* [EXERCISE REQUIREMENTS] Below are records; copy every line among them that contains the word "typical".

* [Source records]
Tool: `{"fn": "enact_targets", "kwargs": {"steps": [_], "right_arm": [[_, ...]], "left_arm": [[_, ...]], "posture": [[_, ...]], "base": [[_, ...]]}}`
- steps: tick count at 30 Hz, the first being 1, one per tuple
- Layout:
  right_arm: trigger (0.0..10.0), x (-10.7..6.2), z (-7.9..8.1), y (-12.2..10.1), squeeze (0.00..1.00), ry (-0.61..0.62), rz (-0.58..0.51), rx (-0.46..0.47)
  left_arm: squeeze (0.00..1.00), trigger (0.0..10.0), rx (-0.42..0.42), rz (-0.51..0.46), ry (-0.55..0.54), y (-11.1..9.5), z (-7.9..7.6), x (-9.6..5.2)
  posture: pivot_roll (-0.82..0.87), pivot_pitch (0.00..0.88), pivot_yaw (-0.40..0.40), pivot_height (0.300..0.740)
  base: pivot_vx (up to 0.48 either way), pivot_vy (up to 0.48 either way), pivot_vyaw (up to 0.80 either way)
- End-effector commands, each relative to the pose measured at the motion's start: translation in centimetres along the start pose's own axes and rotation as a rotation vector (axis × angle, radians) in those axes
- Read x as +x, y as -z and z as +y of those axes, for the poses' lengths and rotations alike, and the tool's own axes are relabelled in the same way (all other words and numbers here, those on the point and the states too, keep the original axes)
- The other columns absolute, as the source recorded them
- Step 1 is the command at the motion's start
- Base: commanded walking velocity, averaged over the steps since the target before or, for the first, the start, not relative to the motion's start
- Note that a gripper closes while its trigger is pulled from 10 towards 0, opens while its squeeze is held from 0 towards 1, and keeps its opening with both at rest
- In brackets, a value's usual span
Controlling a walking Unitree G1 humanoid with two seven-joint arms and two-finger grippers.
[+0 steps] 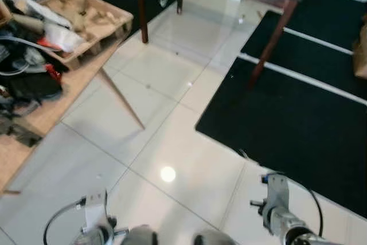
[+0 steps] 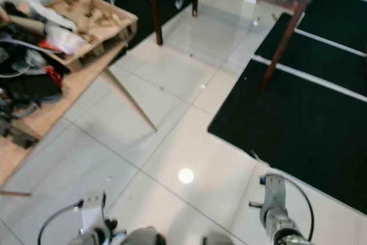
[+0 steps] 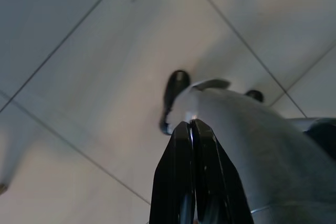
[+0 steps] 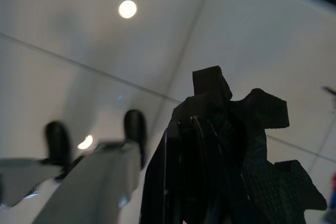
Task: Picking trash to rubbish bin
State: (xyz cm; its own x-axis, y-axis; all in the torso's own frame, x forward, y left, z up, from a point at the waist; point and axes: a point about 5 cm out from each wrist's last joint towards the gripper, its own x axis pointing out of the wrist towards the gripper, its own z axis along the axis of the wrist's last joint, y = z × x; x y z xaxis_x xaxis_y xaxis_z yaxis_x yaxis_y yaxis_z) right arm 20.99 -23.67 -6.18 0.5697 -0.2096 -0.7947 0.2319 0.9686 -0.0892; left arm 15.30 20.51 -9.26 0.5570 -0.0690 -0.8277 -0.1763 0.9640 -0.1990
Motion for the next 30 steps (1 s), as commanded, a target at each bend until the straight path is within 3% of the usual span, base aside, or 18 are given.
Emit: {"fn": "enact_targets", "kwargs": {"steps": [1, 15, 30], "right_arm": [[10.0, -0.22, -1.14, 1.73, 0.0, 0.033, 0.057, 0.006], [10.0, -0.24, -1.1, 1.85, 0.0, 0.039, 0.053, 0.021], [10.0, -0.2, -0.93, 1.57, 0.0, 0.034, 0.039, 0.02]], "left_arm": [[0.0, 10.0, 0.01, 0.01, 0.006, 0.07, -0.2, 0.06], [0.0, 10.0, 0.019, 0.018, 0.011, 0.28, -0.13, 0.0], [0.0, 10.0, 0.029, 0.019, 0.013, 0.18, -0.16, 0.02]], "posture": [[0.07, 0.135, 0.007, 0.74], [0.07, 0.141, 0.012, 0.74], [0.07, 0.132, 0.013, 0.74]], "base": [[0.307, 0.0, -0.76], [0.307, 0.0, -0.73], [0.306, 0.0, 0.0]]}}
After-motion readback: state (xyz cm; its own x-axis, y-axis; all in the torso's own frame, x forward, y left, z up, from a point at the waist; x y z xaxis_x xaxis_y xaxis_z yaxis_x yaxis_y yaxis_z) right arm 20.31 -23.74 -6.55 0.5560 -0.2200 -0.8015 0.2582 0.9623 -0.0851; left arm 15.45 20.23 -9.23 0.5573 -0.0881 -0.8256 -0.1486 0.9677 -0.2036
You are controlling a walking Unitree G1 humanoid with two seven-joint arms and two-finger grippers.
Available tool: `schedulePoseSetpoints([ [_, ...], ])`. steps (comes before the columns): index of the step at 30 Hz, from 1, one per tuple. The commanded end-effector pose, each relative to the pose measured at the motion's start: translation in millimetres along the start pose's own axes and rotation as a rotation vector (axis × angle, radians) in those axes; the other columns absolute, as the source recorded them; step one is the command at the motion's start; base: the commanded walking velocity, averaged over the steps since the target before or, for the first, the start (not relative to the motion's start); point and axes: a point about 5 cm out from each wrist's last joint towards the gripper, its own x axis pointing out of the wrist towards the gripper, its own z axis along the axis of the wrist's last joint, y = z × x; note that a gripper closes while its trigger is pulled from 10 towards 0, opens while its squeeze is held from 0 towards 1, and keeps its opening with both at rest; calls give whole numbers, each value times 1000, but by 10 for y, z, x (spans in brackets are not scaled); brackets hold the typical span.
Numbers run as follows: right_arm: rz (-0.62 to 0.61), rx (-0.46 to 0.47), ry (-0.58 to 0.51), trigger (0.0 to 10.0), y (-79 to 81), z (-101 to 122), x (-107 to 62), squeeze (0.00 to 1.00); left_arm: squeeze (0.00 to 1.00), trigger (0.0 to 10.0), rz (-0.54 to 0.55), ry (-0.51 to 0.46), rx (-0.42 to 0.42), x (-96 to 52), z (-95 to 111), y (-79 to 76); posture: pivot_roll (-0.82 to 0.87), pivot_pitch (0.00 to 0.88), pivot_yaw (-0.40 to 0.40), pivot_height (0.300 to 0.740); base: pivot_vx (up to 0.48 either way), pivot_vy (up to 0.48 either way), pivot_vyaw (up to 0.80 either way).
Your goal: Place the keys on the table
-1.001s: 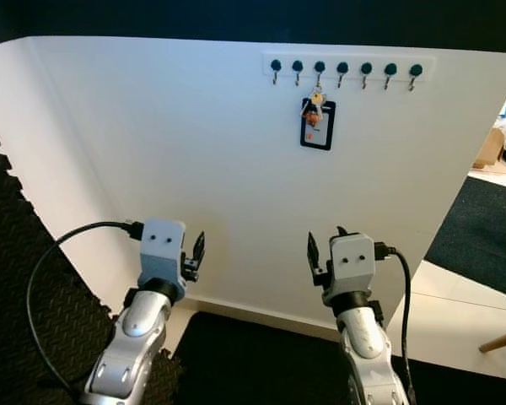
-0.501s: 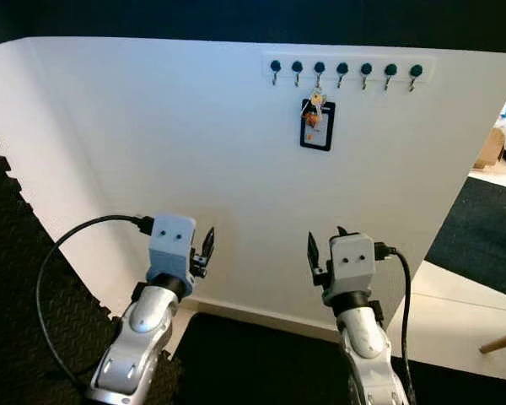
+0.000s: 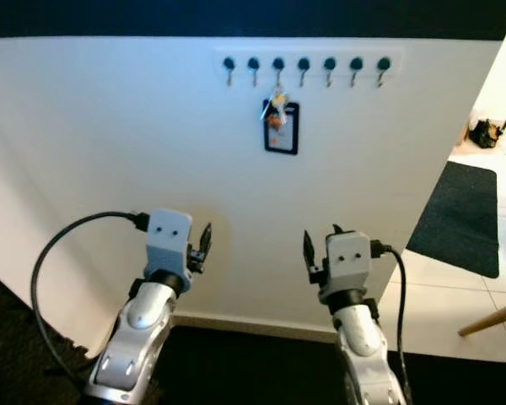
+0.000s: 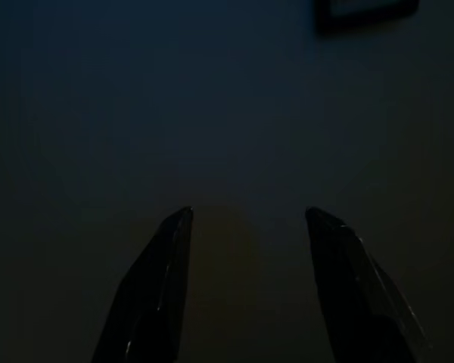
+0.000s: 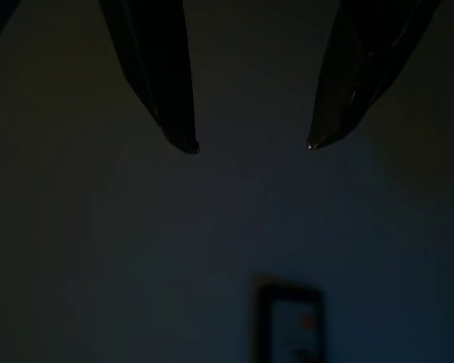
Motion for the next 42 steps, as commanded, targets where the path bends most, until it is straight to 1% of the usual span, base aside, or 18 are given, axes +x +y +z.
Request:
schedulePoseSetpoints([
  [1, -4, 4, 22, 10000, 4, -45, -30, 0, 0, 10000, -3, 2, 13, -17, -11, -3, -6, 163, 61, 740, 307, 0, 0],
  [9, -6, -8, 28, 10000, -14, -63, -47, 0, 0, 10000, 4, 9, 11, -33, -24, 17, -6, 163, 59, 740, 38, 0, 0],
  [13, -16, -4, 4, 10000, -29, -14, -17, 0, 0, 10000, 3, 5, 8, -23, -13, 2, -5, 159, 59, 740, 0, 0, 0],
  [18, -24, -6, -10, 10000, -64, 15, 19, 0, 0, 10000, -2, -19, -10, 29, 56, -28, -7, 153, 59, 740, 0, 0, 0],
  [25, -31, -8, -18, 10000, -76, 33, 35, 0, 0, 10000, -31, -71, -40, 155, 234, -120, -9, 154, 62, 740, 0, 0, 0],
  [32, -37, -8, -17, 10000, -81, 32, 17, 0, 0, 10000, -48, -99, -41, 183, 294, -149, -12, 157, 68, 740, 0, 0, 0],
  [42, -36, -6, -13, 10000, -67, 26, 7, 0, 0, 10000, -57, -97, -42, 139, 277, -171, -5, 164, 66, 740, 463, 0, 0],
])
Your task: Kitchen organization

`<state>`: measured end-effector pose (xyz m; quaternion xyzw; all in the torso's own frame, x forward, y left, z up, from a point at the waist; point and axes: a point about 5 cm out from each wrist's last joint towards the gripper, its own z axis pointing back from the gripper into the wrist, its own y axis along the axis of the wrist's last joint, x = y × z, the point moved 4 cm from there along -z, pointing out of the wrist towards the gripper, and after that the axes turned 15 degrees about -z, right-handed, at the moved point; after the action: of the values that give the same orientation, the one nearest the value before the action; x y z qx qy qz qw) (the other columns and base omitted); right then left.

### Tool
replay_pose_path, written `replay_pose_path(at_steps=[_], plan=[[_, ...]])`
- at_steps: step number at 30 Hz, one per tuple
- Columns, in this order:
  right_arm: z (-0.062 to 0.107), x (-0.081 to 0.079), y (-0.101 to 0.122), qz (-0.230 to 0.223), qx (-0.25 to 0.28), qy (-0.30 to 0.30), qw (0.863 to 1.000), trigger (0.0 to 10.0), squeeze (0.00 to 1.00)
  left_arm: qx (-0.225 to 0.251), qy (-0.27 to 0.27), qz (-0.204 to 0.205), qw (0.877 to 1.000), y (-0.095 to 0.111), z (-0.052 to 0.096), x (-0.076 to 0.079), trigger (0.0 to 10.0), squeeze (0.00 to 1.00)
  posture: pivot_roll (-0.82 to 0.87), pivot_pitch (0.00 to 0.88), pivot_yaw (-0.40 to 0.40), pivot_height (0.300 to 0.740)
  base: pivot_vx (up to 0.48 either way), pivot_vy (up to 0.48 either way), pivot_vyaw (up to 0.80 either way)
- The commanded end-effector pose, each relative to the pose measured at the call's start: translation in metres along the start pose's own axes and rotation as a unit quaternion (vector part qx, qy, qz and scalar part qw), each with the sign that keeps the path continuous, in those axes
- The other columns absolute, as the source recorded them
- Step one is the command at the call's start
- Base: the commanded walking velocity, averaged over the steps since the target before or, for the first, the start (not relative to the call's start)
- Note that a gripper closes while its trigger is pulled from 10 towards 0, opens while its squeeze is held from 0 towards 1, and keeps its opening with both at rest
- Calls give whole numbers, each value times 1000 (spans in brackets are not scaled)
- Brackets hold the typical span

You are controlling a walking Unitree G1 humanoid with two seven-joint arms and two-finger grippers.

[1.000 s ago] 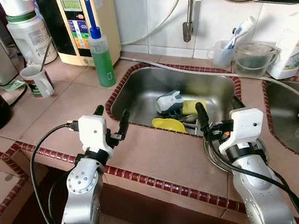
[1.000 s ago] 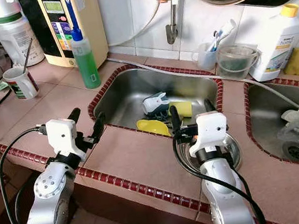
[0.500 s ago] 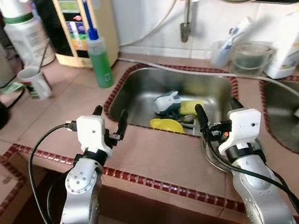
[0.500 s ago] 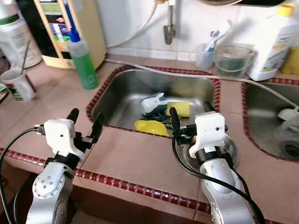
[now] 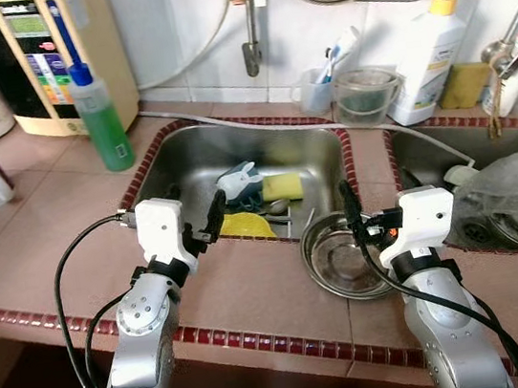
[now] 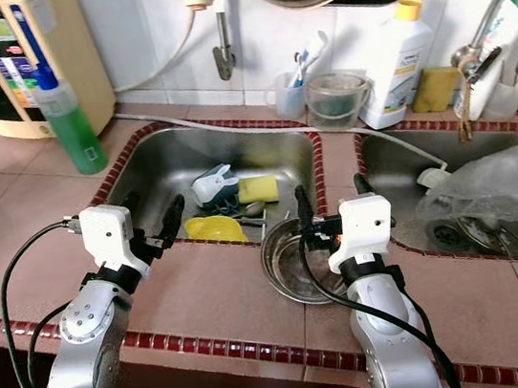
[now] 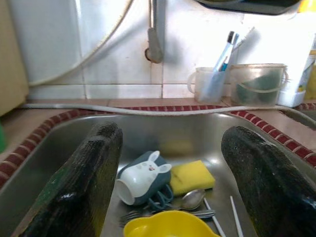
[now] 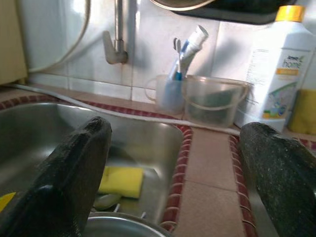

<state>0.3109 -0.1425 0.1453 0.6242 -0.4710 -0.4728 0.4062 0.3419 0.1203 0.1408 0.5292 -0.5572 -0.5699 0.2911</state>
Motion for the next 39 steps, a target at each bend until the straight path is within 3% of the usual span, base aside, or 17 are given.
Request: replay_pose_path(at_steps=[1,10,39], plan=[[-2,4,0,0,-2,-10,1000,10000,0,10,0,2,1000,7,-2,-1,10000,0,-12,0,1,740,0,0,-763],[-2,4,3,-4,9,-6,1000,10000,0,8,4,8,1000,7,-4,-2,10000,0,-12,0,-2,740,-304,-204,-281],[-4,2,0,7,5,3,1000,10000,0,28,-24,-22,999,11,-4,5,10000,0,-7,0,-11,740,0,0,0]])
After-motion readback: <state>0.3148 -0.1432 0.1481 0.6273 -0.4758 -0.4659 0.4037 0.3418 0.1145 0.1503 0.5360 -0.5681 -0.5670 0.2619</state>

* [RESPONSE]
Available tool: `schedulePoseSetpoints([ [_, ...], ])`. steps (comes before the columns): index of the step at 30 Hz, from 1, one per tuple. The commanded end-effector pose, each relative to the pose measured at the motion's start: translation in millimetres along the start pose's own axes and rotation as a rotation vector (axis × angle, radians) in those axes; the other columns absolute, as the source recorded them; step one is the command at the motion's start; base: the commanded walking velocity, averaged over the steps since the target before or, for the first, the start (not relative to the motion's start); point and axes: a point about 5 cm out from each wrist's last joint towards the gripper, its own x axis pointing out of the wrist towards the gripper, its own z axis along the axis of the wrist's last joint, y = z × x; note that a gripper closes while its trigger is pulled from 10 towards 0, opens while its squeeze is held from 0 towards 1, and keeps its opening with both at rest; calls give whole numbers, each value times 1000, but by 10 for y, z, x (spans in brackets are not scaled); brackets hold the typical span.
- Brackets hold the typical span

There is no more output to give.